### Problem to solve
In the material below, the lines from the one containing "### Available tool" through the one containing "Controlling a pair" are to be given again exactly, ends included, and no others.
========================================
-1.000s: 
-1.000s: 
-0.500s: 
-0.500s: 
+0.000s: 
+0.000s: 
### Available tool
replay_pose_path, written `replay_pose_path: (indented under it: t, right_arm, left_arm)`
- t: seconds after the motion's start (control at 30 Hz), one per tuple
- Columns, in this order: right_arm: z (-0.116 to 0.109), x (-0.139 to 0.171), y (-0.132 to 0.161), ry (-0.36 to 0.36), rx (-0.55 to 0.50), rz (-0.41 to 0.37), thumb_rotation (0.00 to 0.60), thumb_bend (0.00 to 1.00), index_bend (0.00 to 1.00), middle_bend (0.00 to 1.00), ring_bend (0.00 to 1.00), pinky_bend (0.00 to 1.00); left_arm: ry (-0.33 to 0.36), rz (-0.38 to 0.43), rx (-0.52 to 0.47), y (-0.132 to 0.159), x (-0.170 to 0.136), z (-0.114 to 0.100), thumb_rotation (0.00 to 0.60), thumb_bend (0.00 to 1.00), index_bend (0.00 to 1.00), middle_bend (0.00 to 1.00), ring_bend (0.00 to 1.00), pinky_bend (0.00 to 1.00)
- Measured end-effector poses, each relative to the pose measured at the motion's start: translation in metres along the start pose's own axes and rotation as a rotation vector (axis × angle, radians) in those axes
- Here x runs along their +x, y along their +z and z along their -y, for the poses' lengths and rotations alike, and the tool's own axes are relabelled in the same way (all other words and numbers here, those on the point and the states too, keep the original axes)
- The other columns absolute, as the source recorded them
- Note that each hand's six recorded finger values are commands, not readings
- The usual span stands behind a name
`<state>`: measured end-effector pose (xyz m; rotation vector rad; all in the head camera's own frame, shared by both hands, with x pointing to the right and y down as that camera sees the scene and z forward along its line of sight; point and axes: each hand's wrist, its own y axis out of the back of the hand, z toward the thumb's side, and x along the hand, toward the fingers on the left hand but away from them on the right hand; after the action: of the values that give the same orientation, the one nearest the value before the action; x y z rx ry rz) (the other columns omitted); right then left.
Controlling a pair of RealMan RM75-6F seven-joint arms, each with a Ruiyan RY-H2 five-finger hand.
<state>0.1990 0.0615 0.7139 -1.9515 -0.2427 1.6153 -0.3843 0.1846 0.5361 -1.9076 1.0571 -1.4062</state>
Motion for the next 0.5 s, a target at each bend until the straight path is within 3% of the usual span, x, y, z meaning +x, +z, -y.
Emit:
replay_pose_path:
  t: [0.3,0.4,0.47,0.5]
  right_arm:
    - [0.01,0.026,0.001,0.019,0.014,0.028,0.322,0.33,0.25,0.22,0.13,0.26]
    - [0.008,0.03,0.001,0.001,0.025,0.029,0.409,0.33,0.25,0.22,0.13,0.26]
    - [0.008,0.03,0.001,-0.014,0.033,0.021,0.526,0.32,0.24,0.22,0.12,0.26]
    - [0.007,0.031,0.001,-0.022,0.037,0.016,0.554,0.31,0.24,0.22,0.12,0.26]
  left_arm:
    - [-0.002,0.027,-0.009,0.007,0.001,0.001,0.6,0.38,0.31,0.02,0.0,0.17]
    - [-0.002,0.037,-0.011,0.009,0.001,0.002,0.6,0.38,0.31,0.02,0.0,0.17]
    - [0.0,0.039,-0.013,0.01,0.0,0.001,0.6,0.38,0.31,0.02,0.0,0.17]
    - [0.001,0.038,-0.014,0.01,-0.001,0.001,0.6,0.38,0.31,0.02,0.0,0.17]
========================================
### Task response
### Available tool
replay_pose_path, written `replay_pose_path: (indented under it: t, right_arm, left_arm)`
- t: seconds after the motion's start (control at 30 Hz), one per tuple
- Columns, in this order: right_arm: z (-0.116 to 0.109), x (-0.139 to 0.171), y (-0.132 to 0.161), ry (-0.36 to 0.36), rx (-0.55 to 0.50), rz (-0.41 to 0.37), thumb_rotation (0.00 to 0.60), thumb_bend (0.00 to 1.00), index_bend (0.00 to 1.00), middle_bend (0.00 to 1.00), ring_bend (0.00 to 1.00), pinky_bend (0.00 to 1.00); left_arm: ry (-0.33 to 0.36), rz (-0.38 to 0.43), rx (-0.52 to 0.47), y (-0.132 to 0.159), x (-0.170 to 0.136), z (-0.114 to 0.100), thumb_rotation (0.00 to 0.60), thumb_bend (0.00 to 1.00), index_bend (0.00 to 1.00), middle_bend (0.00 to 1.00), ring_bend (0.00 to 1.00), pinky_bend (0.00 to 1.00)
- Measured end-effector poses, each relative to the pose measured at the motion's start: translation in metres along the start pose's own axes and rotation as a rotation vector (axis × angle, radians) in those axes
- Here x runs along their +x, y along their +z and z along their -y, for the poses' lengths and rotations alike, and the tool's own axes are relabelled in the same way (all other words and numbers here, those on the point and the states too, keep the original axes)
- The other columns absolute, as the source recorded them
- Note that each hand's six recorded finger values are commands, not readings
- The usual span stands behind a name
`<state>`: measured end-effector pose (xyz m; rotation vector rad; all in the head camera's own frame, shared by both hands, with x pointing to the right and y down as that camera sees the scene and z forward along its line of sight; point and axes: each hand's wrist, its own y axis out of the back of the hand, z toward the thumb's side, and x along the hand, toward the fingers on the left hand but away from them on the right hand; after the action: of the values that give the same orientation, the one nearest the value before the action; x y z rx ry rz) (the other columns omitted); right then left.
Controlling a pair of RealMan RM75-6F seven-joint arms, each with a Ruiyan RY-H2 five-finger hand.

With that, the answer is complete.